While the federal government has long made tax-exempt bonds available to nonprofit private schools as well as public ones, entering the public-bond market is a complicated process with a long list of eligibility requirements.

Private school officials say that schools attempting this route face many hurdles: completing a substantial amount of paperwork, networking with bond and rating agencies, securing a government sponsor, and paying start-up costs that typically are around 2 percent of the bond amount, depending on the state. Moreover, to sell itself as a worthy investment, a school usually must have a long-standing reputation, healthy endowment, and demonstrated market power, among other assets.

'More Fiscally Responsible'

But as private schools struggle to meet increasing financial-aid needs, repair deteriorating facilities, and keep up with technology, borrowing in the public-finance market may offer the smartest solution to overburdened budgets, said John Eldert, the business manager of Choate Rosemary Hall in Wallingford, Conn.

The school issued a $25 million bond last month to renovate its aging dormitories. Over the next three decades, the 1,000-student boarding and day school, which serves grades 9-12, will use the funds to replace roofs, boilers, piping, and wiring and to meet new building codes.

Mr. Eldert estimated the tax-exempt bond, which the school issued at a 7 percent interest rate, will save approximately $1 million a year over the 30-year period, compared with other loan options.

Another possibility--tapping a school's endowment--could be the most shortsighted way to finance expansion or deferred maintenance, Mr. Eldert said.

Most schools entering the public-finance market have endowments that well exceed their debt. But an endowment "is not there to spend, it's there to hold, to collect interest forever," Mr. Eldert said.

A school can also try to raise funds with a capital campaign, he added, but such money is better off going into the endowment and generating income for future generations.

"The day you build a building, it starts to cost you money. There are costs to operate it and costs to replace it piece by piece to maintain it, over 30, 60, 100 years," Mr.
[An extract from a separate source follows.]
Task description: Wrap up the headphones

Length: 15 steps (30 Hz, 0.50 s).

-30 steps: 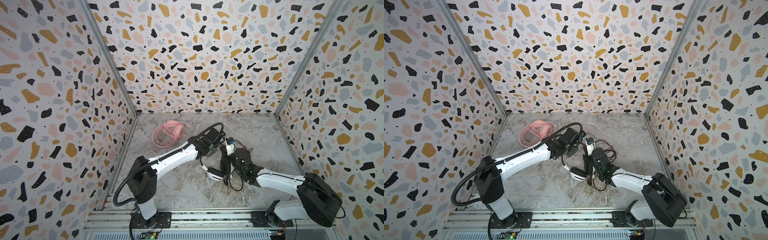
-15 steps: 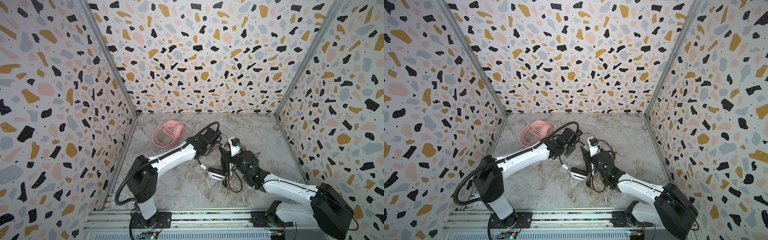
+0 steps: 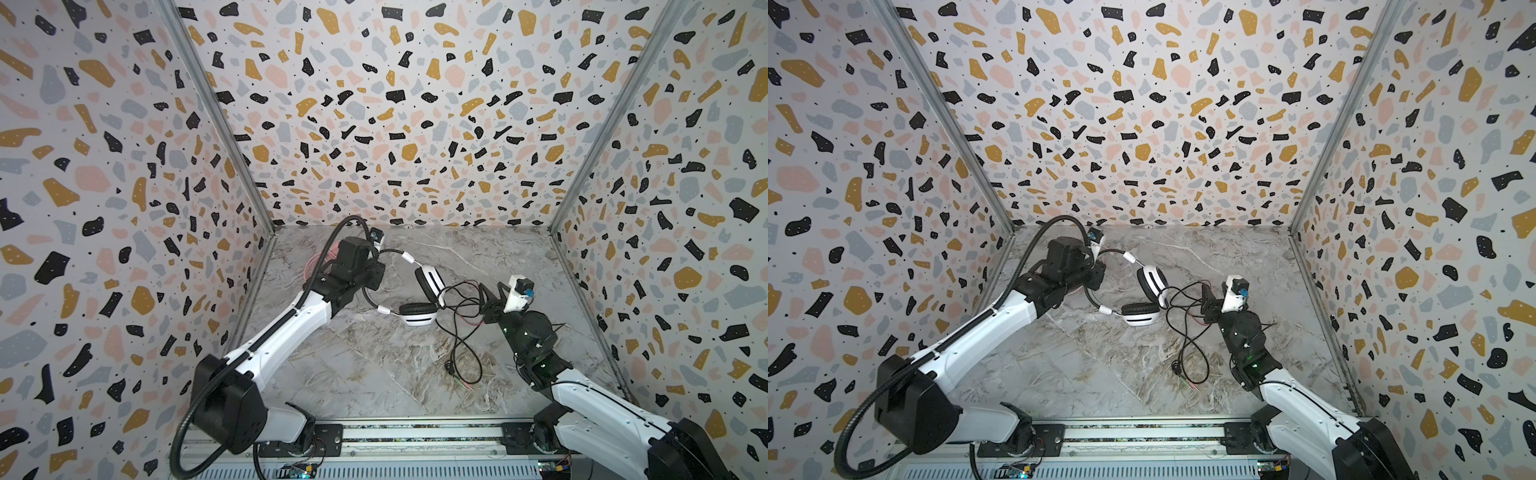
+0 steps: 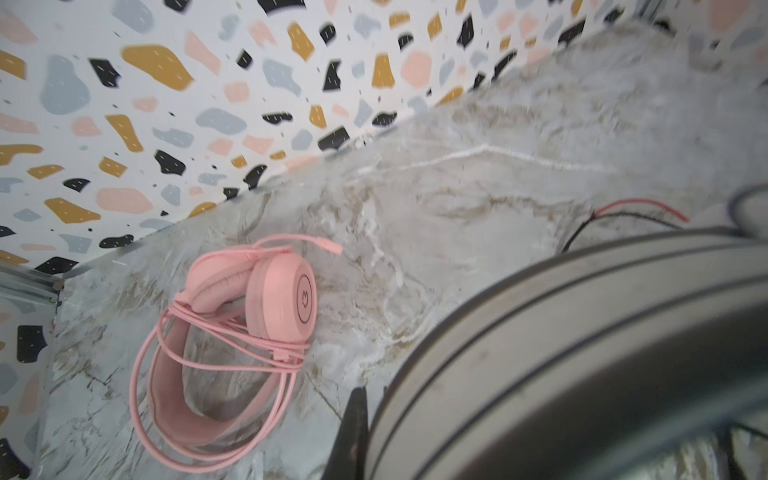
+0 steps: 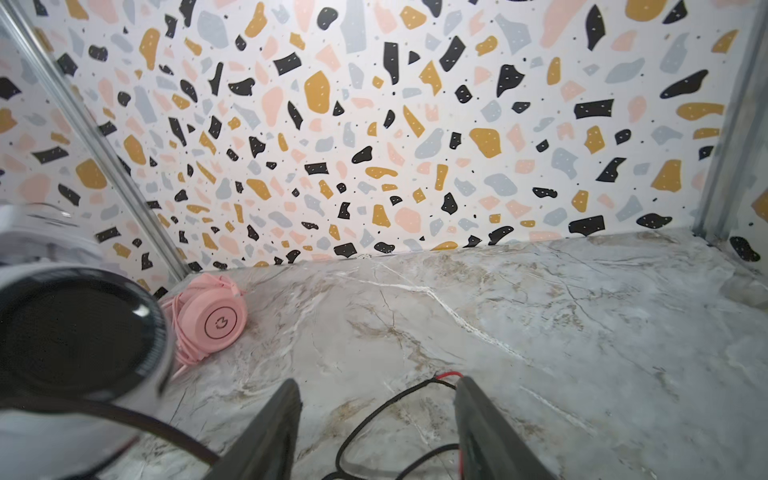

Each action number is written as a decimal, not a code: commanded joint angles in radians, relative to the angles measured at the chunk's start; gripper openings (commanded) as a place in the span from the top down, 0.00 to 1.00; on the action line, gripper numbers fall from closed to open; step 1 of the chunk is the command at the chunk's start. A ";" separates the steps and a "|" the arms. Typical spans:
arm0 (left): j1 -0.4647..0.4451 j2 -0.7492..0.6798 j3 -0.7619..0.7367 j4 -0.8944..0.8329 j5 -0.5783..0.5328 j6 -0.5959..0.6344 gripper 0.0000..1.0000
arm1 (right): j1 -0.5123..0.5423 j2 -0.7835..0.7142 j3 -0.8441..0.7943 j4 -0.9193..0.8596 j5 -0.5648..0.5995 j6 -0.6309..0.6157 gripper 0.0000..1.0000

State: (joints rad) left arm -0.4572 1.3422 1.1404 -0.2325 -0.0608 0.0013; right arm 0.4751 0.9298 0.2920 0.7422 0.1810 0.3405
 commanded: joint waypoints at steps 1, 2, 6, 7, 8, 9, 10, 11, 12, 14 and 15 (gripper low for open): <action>0.032 -0.039 -0.009 0.187 0.127 -0.081 1.00 | -0.033 0.035 0.009 0.053 -0.177 0.068 0.38; 0.045 -0.041 -0.013 0.190 0.144 -0.087 1.00 | -0.032 0.054 0.021 0.059 -0.209 0.065 0.37; 0.053 -0.049 -0.018 0.183 0.129 -0.076 1.00 | -0.033 0.130 0.026 0.151 -0.358 0.063 0.36; 0.052 -0.048 -0.017 0.180 0.125 -0.073 1.00 | -0.032 0.147 0.024 0.177 -0.396 0.068 0.36; 0.056 -0.045 -0.013 0.174 0.121 -0.072 1.00 | -0.032 0.158 0.026 0.196 -0.429 0.067 0.36; 0.058 -0.043 -0.009 0.166 0.116 -0.069 1.00 | -0.032 0.163 0.027 0.210 -0.453 0.067 0.36; 0.062 -0.042 -0.004 0.159 0.109 -0.068 1.00 | -0.031 0.166 0.024 0.223 -0.472 0.068 0.31; 0.070 -0.044 -0.009 0.157 0.101 -0.067 1.00 | -0.028 0.164 0.019 0.236 -0.481 0.068 0.30; 0.075 -0.044 -0.013 0.157 0.096 -0.068 1.00 | -0.027 0.162 0.013 0.245 -0.480 0.066 0.30; 0.078 -0.049 -0.016 0.150 0.088 -0.057 1.00 | -0.025 0.165 0.009 0.236 -0.454 0.065 0.30; 0.079 -0.052 -0.020 0.152 0.092 -0.056 1.00 | -0.025 0.172 0.017 0.223 -0.446 0.064 0.30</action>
State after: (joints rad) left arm -0.3889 1.3201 1.1206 -0.1581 0.0185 -0.0303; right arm 0.4473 1.1046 0.2928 0.9237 -0.2371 0.3996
Eldert said. "So schools who borrow are being far more fiscally responsible by keeping money in their endowment." Such institutions, he said, unlike other private and public schools, become self-sustaining.

Those private schools that have chosen to enter the public-bond market tend to be favorably received by investors.

Moody's recent report, "Perspective on Higher Education," says "the credit strengths and weaknesses of independent schools are similar to those of private liberal-arts colleges." The report identifies 10 independent schools the service has rated, all of which received high credit ratings of Aaa to A.